In the four-and-one-half day workshop, the goals were to have the participants learn the critical skills of Hinari and related resources and be able to conduct training to the various target groups at their respective organizations. Institutions in Papua New Guinea have access to all Hinari publishers except four minor ones so that there is a wealth of information currently available to the users. Plus the language of education in Papua New Guinea is English and this facilitates the use of the Hinari resources.

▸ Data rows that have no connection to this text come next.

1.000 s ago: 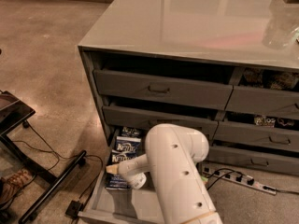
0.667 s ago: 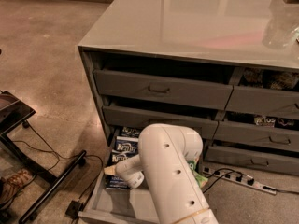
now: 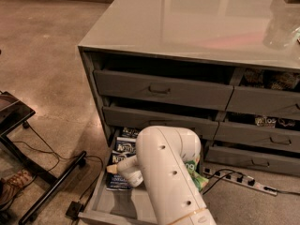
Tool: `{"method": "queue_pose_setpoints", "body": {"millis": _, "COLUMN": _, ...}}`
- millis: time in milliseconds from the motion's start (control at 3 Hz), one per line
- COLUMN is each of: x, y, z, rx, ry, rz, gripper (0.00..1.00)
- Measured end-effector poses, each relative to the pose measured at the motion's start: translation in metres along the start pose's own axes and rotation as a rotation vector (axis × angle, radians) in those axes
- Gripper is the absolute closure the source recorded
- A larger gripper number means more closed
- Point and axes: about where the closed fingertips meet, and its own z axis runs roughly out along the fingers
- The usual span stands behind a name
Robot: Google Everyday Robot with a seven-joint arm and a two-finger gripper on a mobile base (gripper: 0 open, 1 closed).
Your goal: Pick blue chip bag from bottom drawer and place on counter
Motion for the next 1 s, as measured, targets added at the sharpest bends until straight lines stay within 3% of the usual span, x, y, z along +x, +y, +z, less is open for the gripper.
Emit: {"method": "queue_pose_setpoints", "body": {"millis": 1000, "x": 0.001, "y": -0.029, "z": 0.018, "rx": 0.091, "ry": -0.007, "rz": 0.035, "gripper": 0.00}}
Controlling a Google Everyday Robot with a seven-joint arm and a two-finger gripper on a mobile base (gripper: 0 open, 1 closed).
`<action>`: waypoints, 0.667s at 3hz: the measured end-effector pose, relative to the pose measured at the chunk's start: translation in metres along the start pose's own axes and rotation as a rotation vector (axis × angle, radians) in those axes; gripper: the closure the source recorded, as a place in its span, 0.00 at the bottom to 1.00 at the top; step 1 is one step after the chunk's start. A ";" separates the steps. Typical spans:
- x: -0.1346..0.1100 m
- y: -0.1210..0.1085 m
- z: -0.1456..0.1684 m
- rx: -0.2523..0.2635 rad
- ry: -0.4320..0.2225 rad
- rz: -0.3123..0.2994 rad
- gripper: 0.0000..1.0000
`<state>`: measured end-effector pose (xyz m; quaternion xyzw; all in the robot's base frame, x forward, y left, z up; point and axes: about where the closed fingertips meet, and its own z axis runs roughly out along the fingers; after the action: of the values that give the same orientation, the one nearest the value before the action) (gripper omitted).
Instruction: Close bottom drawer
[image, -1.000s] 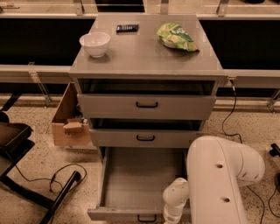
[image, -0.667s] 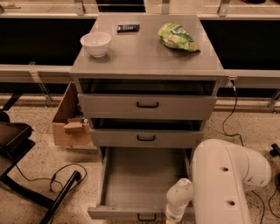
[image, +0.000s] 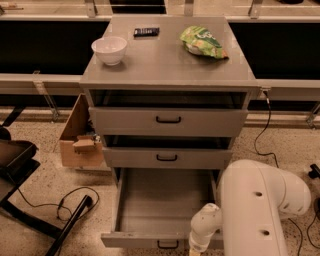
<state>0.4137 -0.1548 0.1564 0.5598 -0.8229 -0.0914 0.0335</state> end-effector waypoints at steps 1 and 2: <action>-0.008 -0.009 -0.002 0.023 -0.024 -0.026 1.00; -0.020 -0.023 -0.011 0.061 -0.057 -0.049 1.00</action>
Offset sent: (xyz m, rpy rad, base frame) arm 0.1386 0.0290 0.0400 0.1413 -0.3422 0.1861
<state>0.4441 -0.1460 0.1639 0.5777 -0.8120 -0.0829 -0.0096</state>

The modules covered were searching skills and evaluation of health sites on the Internet, Hinari portal including ‘access problems and solutions’, Hinari/PubMed (website, filters, history and advanced search, MY NCBI accounts), the alternate Summon search tool for Hinari, evidence-based medicine, e-book and Internet resources for PNG users, CINAHL (nursing and allied health) database, discussion of Hinari and Research4Life training material, a brief overview of the authorship skills material (How to read and write a scientific paper, plagiarism, web-bibliography, Zotero reference management software). In several ways, the training material was modified to reflect the unique information needs of the provincial training and health information officers and the nursing faculty that attended the workshop.

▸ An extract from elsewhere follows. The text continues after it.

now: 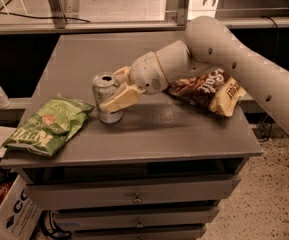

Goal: Move 7up can near green jalapeno chip bag

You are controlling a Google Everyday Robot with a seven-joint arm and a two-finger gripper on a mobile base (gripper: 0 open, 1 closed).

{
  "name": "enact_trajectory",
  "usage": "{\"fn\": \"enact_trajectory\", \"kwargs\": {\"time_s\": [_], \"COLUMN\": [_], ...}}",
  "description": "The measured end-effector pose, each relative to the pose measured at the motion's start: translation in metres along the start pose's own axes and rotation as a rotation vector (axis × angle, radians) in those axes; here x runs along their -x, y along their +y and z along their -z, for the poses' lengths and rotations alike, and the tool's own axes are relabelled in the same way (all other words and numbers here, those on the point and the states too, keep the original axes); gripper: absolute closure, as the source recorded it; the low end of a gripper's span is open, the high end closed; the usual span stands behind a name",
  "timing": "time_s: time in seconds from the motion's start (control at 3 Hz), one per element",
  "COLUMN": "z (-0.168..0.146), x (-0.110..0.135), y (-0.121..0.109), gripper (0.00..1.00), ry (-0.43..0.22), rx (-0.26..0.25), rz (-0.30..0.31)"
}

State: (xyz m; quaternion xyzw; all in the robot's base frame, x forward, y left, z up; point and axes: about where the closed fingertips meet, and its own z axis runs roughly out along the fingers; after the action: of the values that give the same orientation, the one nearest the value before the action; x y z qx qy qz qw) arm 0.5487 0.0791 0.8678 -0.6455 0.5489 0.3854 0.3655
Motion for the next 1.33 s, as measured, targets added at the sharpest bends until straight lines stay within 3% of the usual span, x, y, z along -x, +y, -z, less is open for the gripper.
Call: {"fn": "enact_trajectory", "kwargs": {"time_s": [0.33,0.67,1.0,1.33], "z": [-0.003,-0.003,0.004,0.031], "x": [0.005,0.008,0.014,0.022], "y": [0.007,0.011,0.010,0.004], "gripper": [0.12,0.00,0.00,0.00], "ry": [-0.024,-0.034,-0.039,-0.027], "rx": [0.016,0.024,0.011,-0.040], "rz": [0.010,0.016,0.029,0.055]}}
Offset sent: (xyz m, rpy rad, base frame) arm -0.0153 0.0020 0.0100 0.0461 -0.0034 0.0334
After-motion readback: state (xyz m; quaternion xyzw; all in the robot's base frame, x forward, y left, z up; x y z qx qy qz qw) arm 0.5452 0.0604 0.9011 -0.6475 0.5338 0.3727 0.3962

We also focused on the Hinari marketing module and had all the participants complete the Marketing checklist (spreadsheet). This is a tool for developing a detailed marketing plan for each institution. After six months, the participants will receive a survey that ‘evaluates’ their outcomes and particularly the use of the marketing plan.

The workshop itself started slowly as it began on a national holiday and the IT staff of the Provincial Health Authority were unavailable to set up the workstations with Internet access in the training room. During the 1st day, the program was revised and consisted of much of the non-Internet modules.  By the second day, the training room had decent Internet access using three desktops machines from the library, five laptops using a hotspot tool and several individuals using personal access via their module phones (thank you Shaun Huang and Francis Wau for your assistance). This made the Internet access ‘adequate’ although two or three individuals were required to work together. By the third day, we were able to catch up on all Internet based training modules including the hands-on exercises.

At the end of the workshop, the participants completed post-workshop surveys (attached). Almost all the participants ‘agreed’ that the workshop was well organized, had relevant material with useful ‘hands-on’ exercises, that the trainers were knowledgeable/organized, effective presenters and responsive to questions and that the workshop resulted in their obtaining useful knowledge and skills. According to the participants, ‘major strengths’ of the workshop included Demos/Hands on, Information Gained and Networking. 

There were a somewhat broader reply to the ‘length was appropriate for course content’ question. The responses were 75% replying ‘agree’ and the remaining 25% noting ‘somewhat agree’ or ‘somewhat disagree’ or ‘disagree.’ For a group with diverse information needs and somewhat different skill levels, these definitely were positive numbers.

After six months, we plan to distribute a follow-up outcomes survey as this will be an indicator of the actual activities by the participants.  We are most interested in these results especially from the training and health promotion participants who comprised a majority of those attending this workshop.

In conclusion, this was a successful workshop because of the patience (with the Internet access), dedication and skills of the participants. All the activities (particularly the hands-on exercises) were completed in groups and the collaborative interaction of the participants was excellent. This dynamic could be noted in the ‘group exercises’ activities (marketing and workshop scenarios) as the written responses and oral presentations were excellent.